I stuck it out. We reached "Hang One," or beginner's status, for, altogether, about $900 each for seven half-day lessons over the space of a year. That brought us to the winch. We stood at one end of the pasture. Our gliders were attached to a tow cable strung between us and the far end of the pasture, 3,500 feet out ahead. A large spool anchored in the ground reeled in the cable at about 10 mph, pulling us forward and up into the wind.
The tug of the cable made the wing harder to control. Reaching 300 feet, I was glad to pull the release cord. The cable fell away. The wind quieted as the wing slowed. I pulled the glider's nose down to gain speed for better control.
Then I realized something odd: I was not afraid. Intuition kicked in. I loosened my grip, and the glider flew almost by itself. The Salinas Valley spread out before me, golden-brown; a red-tail hawk was circling up ahead.
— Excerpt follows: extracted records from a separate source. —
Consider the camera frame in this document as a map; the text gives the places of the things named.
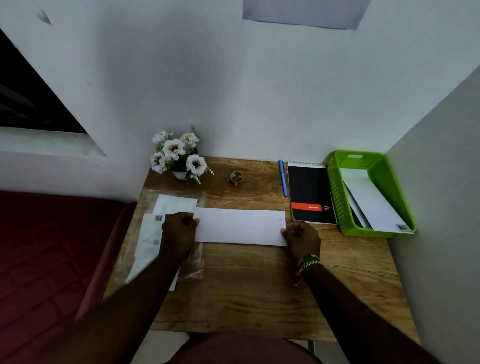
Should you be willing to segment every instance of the flower pot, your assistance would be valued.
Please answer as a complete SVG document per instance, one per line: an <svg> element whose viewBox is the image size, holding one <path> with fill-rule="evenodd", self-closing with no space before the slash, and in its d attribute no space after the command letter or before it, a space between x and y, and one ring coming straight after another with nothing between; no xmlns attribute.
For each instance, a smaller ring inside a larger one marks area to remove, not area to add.
<svg viewBox="0 0 480 364"><path fill-rule="evenodd" d="M186 181L187 180L187 172L172 172L172 173L180 181Z"/></svg>

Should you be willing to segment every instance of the spiral notebook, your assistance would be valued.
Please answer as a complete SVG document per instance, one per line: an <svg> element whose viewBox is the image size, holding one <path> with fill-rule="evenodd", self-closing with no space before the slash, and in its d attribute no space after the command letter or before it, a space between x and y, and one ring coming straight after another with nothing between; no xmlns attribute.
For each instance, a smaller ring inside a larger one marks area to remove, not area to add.
<svg viewBox="0 0 480 364"><path fill-rule="evenodd" d="M326 166L320 163L288 162L288 185L295 221L336 225Z"/></svg>

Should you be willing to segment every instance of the red label on notebook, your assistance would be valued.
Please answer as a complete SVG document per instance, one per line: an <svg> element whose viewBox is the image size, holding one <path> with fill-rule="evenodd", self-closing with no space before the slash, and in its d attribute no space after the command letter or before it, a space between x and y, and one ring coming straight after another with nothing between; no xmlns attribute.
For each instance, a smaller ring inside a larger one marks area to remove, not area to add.
<svg viewBox="0 0 480 364"><path fill-rule="evenodd" d="M322 212L322 205L315 204L301 204L298 202L292 202L292 208L295 210L306 210L306 211L320 211Z"/></svg>

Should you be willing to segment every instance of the tape roll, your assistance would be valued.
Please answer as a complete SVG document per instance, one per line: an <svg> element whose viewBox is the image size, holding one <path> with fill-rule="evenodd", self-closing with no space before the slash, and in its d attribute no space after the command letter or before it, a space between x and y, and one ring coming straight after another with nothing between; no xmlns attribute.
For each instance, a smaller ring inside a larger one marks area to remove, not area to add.
<svg viewBox="0 0 480 364"><path fill-rule="evenodd" d="M230 183L233 184L234 186L239 186L242 184L244 180L243 173L236 170L230 175Z"/></svg>

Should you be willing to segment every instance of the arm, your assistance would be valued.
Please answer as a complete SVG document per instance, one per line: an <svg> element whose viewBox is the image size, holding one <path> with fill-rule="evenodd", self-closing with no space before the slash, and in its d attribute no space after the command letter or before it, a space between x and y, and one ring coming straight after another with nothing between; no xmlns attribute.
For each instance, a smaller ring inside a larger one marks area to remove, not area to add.
<svg viewBox="0 0 480 364"><path fill-rule="evenodd" d="M321 240L307 223L288 224L282 235L296 263L307 254L320 256ZM421 346L362 303L323 265L312 264L302 275L352 364L439 364Z"/></svg>
<svg viewBox="0 0 480 364"><path fill-rule="evenodd" d="M193 214L170 215L162 253L130 284L86 314L43 360L48 364L130 363L195 239Z"/></svg>

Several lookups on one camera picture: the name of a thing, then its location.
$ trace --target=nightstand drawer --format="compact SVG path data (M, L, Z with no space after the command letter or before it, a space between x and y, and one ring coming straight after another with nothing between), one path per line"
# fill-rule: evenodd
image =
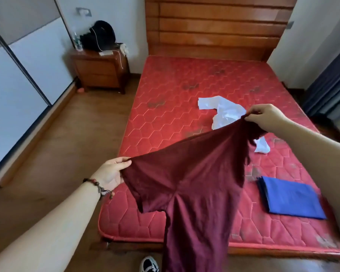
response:
M80 74L116 75L116 69L111 62L76 60L77 70Z
M113 75L82 75L81 81L86 86L89 87L111 87L111 88L119 88L120 84L118 83L118 79Z

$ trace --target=black backpack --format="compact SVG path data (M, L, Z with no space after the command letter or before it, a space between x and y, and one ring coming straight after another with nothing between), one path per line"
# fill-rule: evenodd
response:
M80 36L83 48L87 50L111 50L115 45L116 36L113 28L105 21L97 21L90 32Z

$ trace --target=blue folded shirt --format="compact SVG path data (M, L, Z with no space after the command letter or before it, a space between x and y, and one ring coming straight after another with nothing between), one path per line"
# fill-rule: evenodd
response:
M326 219L310 185L263 176L258 178L257 185L269 213Z

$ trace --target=bed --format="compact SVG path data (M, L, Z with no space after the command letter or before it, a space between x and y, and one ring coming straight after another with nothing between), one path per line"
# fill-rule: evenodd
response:
M272 103L317 131L265 63L296 0L145 1L150 56L120 156L142 155L210 131L216 110L199 110L199 97L220 95L246 109ZM224 30L231 34L220 33ZM340 259L340 234L326 200L288 145L271 133L265 137L271 151L252 153L251 164L245 167L228 253ZM261 175L310 184L328 219L267 214L255 182ZM112 199L103 201L98 221L102 241L93 248L161 251L165 221L163 212L139 213L135 199L121 184Z

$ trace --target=t-shirt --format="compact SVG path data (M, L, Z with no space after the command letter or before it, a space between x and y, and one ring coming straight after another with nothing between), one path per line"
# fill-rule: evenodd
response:
M249 162L264 131L241 118L132 158L122 176L140 212L164 211L163 272L219 272Z

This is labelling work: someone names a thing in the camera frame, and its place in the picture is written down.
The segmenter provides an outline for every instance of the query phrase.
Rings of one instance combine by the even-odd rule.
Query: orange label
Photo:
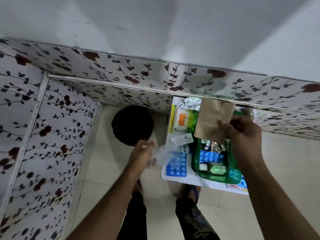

I banked to the right, then left, to line up with my landing target on the path. As the ground drew close, I pushed the nose up sharply to stall the wing, landing on my feet -- 10 feet left of the path. Luke, flying just after me, flew without wallowing as I had and landed on target; he had the decency not to point it out.
How did it feel? Sexagenarian Mary Ellen said it best: "You're hanging in mid-air. You're not thinking. You're wafting gently toward the landing field. You hear the birds around you. It's like the whole world slowed down and turned to vivid Technicolor."
Luke and I now have a dilemma. We had agreed our goal was one good day of towing; then we'd stop. Now we're not so sure. More winch lessons could get us to the Hang Two rating, qualifying us to soar in mild winds off some higher hills. And then there's Hang Three and Hang Four, which would let us soar out over San Francisco's ocean cliffs, or from mountain sites where fliers can stay up for hours over hundreds of miles and soar up over 15,000 feet.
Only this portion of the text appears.